__Problem to solve__: Nothing but the lines below from the one with "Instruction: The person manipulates" through the one with "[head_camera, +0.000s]" should be output, each exactly as given, and no pictures.
┌──
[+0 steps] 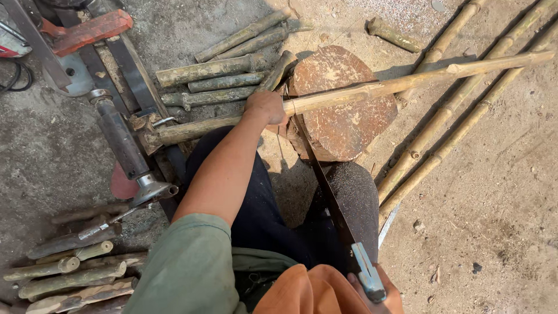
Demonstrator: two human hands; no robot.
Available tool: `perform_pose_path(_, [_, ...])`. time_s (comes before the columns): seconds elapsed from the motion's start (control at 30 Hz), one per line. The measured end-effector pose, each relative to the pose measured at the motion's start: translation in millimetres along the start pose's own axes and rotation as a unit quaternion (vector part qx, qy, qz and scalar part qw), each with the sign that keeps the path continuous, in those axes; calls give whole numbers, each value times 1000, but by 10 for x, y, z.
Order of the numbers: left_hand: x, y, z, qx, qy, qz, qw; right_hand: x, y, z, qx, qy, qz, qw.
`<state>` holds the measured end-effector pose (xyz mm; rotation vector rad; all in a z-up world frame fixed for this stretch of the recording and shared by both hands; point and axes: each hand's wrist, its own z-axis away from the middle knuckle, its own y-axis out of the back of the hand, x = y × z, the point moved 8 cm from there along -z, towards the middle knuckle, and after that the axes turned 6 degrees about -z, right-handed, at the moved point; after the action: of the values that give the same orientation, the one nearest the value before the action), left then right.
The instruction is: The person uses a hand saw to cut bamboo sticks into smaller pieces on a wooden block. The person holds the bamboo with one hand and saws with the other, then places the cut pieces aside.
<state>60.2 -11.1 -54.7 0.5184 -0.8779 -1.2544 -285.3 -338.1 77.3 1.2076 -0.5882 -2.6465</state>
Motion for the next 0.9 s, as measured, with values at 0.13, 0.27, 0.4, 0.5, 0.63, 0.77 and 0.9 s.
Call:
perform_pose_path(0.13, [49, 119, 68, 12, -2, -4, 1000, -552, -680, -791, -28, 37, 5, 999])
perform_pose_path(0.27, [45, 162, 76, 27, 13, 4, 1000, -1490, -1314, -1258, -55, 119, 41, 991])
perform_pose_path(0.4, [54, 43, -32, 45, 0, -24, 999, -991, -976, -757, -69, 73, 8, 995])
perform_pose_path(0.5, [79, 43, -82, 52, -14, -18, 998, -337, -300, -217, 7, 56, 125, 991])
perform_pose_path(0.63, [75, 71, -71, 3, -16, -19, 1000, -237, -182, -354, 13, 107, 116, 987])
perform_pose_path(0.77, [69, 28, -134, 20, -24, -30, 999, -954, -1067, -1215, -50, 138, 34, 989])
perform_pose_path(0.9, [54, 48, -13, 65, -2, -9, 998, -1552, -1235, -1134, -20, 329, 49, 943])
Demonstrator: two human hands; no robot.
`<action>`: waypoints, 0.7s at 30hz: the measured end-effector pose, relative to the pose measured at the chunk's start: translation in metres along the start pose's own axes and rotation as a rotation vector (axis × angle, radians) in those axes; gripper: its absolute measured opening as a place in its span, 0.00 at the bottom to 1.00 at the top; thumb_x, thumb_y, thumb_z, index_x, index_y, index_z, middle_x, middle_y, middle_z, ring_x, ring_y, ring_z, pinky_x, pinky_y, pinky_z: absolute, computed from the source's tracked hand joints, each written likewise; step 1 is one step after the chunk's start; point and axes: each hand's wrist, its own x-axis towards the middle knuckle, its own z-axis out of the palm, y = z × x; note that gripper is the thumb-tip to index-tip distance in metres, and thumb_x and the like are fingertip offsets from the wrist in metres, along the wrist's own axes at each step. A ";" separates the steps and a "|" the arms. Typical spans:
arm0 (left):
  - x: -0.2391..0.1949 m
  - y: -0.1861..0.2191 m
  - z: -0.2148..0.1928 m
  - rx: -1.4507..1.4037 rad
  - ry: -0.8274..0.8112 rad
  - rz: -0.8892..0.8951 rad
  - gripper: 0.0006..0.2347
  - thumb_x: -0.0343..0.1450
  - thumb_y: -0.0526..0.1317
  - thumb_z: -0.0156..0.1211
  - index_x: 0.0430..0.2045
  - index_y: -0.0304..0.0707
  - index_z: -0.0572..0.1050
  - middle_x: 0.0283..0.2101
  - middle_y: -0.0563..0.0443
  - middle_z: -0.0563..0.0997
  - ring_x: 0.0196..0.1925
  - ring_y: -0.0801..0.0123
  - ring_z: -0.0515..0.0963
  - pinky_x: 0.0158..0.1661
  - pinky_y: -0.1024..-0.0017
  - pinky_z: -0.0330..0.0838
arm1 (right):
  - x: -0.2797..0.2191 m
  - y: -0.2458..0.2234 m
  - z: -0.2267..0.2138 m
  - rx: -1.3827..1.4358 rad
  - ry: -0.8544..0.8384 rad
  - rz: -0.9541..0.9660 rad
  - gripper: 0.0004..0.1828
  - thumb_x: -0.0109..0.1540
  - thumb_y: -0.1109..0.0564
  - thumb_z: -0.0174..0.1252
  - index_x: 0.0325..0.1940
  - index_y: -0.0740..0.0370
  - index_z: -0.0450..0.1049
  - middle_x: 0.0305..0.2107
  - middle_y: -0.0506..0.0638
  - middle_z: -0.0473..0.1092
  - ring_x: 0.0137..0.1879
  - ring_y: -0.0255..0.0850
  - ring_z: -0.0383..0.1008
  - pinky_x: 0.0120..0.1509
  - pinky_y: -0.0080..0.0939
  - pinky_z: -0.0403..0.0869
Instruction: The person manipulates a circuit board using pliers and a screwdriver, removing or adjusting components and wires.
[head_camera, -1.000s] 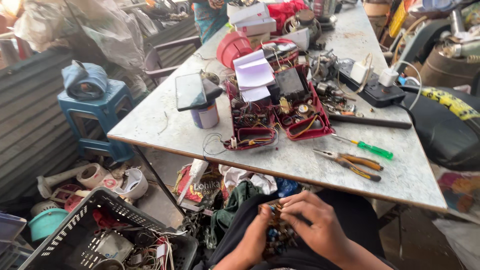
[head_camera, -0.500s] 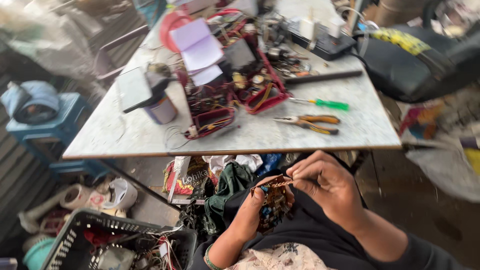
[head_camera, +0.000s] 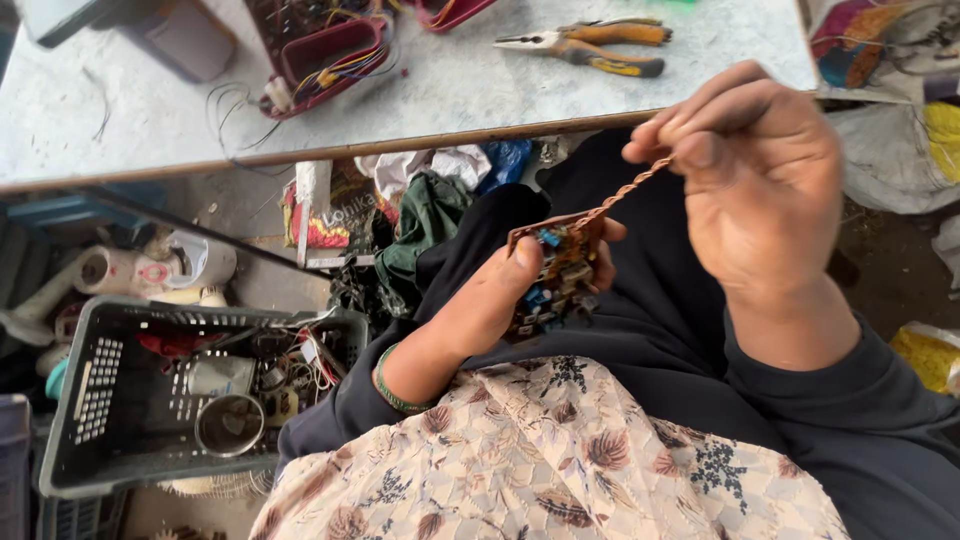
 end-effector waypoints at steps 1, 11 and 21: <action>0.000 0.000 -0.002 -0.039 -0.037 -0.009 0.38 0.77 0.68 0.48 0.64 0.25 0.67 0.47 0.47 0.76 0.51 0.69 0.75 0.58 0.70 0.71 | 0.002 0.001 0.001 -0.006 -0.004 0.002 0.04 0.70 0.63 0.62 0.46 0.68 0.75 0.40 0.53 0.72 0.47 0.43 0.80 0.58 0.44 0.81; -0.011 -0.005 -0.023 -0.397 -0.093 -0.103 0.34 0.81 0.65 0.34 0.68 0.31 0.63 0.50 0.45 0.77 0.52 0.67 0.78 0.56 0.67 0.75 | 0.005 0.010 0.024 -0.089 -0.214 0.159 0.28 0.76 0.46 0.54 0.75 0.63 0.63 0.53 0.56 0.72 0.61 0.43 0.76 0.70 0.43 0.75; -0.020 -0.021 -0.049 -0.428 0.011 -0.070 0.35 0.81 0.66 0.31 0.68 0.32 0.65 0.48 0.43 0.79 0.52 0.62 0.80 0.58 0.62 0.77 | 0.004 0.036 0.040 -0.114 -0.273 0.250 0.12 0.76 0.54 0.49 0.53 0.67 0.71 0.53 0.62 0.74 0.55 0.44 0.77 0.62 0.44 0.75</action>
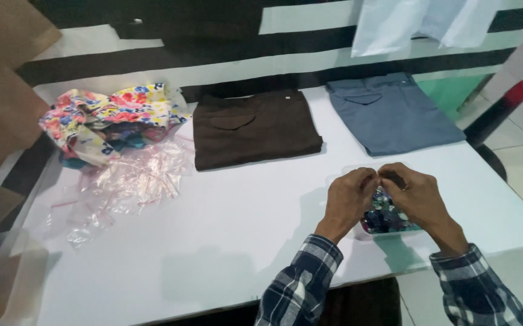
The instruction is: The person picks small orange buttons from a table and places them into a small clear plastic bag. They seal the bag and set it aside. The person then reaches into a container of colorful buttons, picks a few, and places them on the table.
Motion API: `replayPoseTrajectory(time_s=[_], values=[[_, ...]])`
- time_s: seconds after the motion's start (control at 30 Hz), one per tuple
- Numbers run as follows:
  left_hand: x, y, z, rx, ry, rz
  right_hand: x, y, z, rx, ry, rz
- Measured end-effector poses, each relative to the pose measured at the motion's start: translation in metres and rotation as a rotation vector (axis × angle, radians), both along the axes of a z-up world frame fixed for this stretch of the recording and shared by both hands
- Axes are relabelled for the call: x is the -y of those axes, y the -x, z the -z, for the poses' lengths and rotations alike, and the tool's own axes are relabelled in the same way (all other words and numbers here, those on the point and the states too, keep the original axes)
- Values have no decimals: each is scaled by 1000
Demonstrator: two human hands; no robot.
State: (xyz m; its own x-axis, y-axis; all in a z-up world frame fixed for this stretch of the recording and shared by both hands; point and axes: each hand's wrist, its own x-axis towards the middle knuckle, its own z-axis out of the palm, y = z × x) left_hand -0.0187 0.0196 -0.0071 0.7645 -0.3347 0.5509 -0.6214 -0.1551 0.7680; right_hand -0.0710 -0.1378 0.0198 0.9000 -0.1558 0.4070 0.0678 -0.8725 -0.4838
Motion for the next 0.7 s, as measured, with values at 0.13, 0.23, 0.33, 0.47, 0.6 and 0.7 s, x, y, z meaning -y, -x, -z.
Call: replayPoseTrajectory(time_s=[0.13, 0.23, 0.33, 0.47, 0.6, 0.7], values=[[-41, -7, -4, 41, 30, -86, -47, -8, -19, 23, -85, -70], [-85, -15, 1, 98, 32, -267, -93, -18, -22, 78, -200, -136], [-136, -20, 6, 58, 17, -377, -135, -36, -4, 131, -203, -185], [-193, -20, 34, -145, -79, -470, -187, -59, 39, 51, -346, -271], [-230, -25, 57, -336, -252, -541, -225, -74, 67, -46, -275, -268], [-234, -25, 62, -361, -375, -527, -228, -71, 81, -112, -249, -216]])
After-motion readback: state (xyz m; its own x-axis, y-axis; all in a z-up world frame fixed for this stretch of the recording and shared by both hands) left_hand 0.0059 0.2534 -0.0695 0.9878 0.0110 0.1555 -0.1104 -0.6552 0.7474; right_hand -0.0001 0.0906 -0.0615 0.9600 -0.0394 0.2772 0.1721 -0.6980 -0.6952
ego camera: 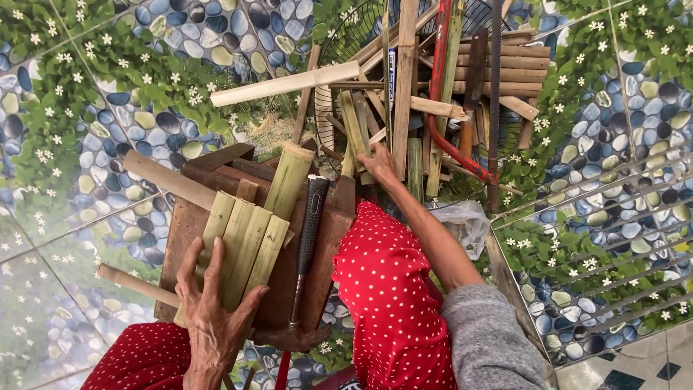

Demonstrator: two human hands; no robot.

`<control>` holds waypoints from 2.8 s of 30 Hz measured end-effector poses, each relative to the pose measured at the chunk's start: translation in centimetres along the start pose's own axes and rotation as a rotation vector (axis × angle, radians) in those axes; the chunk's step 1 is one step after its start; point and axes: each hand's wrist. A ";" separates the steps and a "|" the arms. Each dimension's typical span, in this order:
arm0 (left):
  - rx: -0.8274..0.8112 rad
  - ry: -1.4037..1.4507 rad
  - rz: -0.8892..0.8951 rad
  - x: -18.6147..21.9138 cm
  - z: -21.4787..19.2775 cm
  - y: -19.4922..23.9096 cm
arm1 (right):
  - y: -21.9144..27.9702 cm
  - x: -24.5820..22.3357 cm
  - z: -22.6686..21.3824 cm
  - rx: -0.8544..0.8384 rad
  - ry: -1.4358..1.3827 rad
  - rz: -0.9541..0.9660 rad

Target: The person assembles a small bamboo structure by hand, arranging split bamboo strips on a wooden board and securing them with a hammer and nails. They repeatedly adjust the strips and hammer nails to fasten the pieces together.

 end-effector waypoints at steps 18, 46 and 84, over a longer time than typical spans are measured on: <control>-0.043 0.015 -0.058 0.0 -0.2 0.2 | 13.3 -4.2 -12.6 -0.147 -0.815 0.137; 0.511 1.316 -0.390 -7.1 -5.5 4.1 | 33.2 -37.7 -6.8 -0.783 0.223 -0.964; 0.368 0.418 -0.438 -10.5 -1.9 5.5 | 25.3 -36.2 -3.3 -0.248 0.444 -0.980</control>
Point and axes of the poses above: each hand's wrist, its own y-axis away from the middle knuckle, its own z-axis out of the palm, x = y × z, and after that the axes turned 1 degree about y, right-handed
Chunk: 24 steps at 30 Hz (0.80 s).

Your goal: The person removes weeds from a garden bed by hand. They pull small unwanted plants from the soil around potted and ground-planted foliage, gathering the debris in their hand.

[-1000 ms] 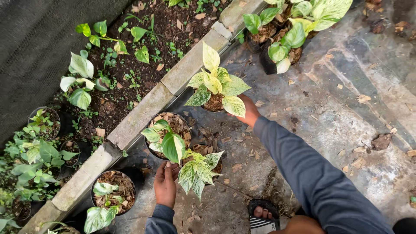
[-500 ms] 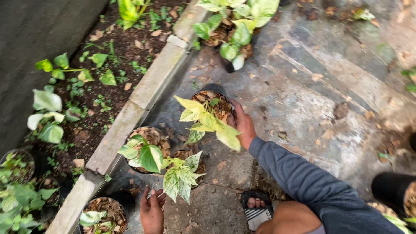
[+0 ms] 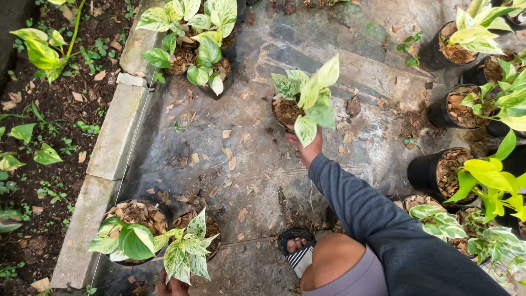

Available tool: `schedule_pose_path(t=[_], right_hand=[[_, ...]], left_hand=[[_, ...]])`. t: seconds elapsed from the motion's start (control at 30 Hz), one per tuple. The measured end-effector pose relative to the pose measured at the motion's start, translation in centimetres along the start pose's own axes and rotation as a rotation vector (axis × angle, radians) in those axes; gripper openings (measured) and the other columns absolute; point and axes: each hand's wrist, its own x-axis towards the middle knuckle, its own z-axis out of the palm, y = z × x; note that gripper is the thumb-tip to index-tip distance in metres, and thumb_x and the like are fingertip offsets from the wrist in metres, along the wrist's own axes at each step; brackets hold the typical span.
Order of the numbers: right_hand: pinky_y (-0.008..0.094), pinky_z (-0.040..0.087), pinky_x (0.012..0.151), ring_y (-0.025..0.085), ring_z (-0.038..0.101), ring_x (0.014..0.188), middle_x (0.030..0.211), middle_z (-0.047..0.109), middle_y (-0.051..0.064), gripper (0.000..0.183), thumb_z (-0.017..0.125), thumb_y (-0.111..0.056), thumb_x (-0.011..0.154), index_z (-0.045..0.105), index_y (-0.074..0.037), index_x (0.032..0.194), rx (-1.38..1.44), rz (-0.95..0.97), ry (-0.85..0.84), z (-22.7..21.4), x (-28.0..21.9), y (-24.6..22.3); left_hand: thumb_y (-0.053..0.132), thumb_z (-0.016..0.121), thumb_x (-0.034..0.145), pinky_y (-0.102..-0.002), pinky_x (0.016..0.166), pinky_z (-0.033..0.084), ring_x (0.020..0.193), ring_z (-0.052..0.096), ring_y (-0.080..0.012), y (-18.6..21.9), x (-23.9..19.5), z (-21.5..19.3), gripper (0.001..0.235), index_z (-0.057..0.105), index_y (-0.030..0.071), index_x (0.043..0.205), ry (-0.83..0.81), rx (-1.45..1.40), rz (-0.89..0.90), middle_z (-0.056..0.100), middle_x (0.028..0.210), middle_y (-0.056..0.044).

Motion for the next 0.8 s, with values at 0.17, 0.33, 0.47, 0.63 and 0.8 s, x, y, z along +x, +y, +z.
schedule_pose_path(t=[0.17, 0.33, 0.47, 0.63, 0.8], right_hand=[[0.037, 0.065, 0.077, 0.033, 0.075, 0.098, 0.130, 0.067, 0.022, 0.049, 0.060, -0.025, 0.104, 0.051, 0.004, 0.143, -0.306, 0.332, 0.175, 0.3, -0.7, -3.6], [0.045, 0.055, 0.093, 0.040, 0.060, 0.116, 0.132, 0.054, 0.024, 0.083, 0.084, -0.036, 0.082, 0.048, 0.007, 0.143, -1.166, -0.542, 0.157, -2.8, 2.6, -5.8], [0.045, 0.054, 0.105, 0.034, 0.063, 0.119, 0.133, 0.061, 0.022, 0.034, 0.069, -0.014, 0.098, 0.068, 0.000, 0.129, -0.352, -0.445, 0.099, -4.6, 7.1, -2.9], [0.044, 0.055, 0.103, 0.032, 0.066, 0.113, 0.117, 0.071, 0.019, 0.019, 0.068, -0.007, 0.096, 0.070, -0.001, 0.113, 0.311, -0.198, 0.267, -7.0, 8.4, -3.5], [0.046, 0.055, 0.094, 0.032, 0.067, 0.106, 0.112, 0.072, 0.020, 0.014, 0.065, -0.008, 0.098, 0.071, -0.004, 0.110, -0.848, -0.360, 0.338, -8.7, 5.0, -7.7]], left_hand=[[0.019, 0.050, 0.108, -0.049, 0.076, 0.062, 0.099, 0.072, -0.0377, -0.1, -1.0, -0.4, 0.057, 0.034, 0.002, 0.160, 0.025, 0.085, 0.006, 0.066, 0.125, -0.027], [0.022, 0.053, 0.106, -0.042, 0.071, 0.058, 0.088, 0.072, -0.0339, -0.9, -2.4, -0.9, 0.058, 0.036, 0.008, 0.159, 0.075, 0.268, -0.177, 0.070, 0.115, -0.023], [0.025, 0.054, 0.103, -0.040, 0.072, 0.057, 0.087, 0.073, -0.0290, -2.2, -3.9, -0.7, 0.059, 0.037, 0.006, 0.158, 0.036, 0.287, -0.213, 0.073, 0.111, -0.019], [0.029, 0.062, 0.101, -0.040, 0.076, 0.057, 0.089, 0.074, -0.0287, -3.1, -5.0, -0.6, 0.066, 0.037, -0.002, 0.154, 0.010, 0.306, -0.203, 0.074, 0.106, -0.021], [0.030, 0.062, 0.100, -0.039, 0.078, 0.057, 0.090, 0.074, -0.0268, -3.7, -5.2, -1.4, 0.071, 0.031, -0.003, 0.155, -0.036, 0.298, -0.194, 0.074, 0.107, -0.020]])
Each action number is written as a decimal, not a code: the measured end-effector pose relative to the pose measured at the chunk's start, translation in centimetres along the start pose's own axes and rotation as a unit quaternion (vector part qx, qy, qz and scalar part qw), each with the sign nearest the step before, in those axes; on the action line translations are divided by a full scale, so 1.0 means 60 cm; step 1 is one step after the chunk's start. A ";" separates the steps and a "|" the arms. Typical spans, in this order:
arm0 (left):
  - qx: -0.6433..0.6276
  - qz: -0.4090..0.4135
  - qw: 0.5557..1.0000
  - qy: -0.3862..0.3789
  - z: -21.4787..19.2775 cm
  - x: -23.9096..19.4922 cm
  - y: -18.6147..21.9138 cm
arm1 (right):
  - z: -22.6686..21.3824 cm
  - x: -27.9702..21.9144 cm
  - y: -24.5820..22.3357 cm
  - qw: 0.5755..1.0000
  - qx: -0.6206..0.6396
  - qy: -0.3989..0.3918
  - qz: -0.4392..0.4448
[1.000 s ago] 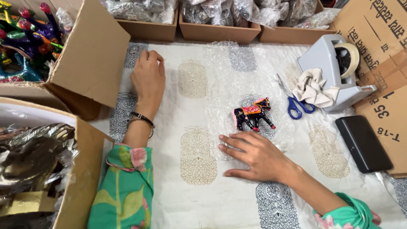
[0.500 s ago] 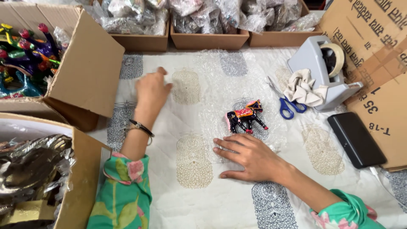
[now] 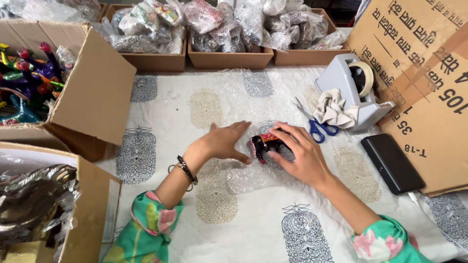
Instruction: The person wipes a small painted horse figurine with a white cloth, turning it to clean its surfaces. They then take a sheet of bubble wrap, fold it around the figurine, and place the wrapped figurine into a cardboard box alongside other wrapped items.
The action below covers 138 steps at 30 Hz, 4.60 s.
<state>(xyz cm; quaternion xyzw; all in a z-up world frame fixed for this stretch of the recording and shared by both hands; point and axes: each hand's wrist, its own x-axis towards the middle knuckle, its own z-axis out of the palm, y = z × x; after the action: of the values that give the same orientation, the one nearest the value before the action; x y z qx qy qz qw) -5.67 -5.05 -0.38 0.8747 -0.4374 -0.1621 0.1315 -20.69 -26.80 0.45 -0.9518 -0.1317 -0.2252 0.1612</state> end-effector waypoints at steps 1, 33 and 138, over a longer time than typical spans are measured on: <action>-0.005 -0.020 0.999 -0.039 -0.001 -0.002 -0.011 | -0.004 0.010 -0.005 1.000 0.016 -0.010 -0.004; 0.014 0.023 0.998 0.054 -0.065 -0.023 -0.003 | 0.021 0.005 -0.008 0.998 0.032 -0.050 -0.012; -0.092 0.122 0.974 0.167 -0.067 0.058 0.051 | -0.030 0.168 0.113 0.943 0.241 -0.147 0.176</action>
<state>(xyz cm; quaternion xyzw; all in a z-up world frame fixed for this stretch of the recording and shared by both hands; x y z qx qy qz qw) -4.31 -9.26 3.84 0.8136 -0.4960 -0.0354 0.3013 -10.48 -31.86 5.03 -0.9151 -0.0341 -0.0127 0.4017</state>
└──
__Result__:
Instruction: The person manipulates a circuit board using pliers and a screwdriver, removing or adjusting components and wires.
[head_camera, -1.000s] 
[head_camera, -0.500s] 
[head_camera, +0.000s] 

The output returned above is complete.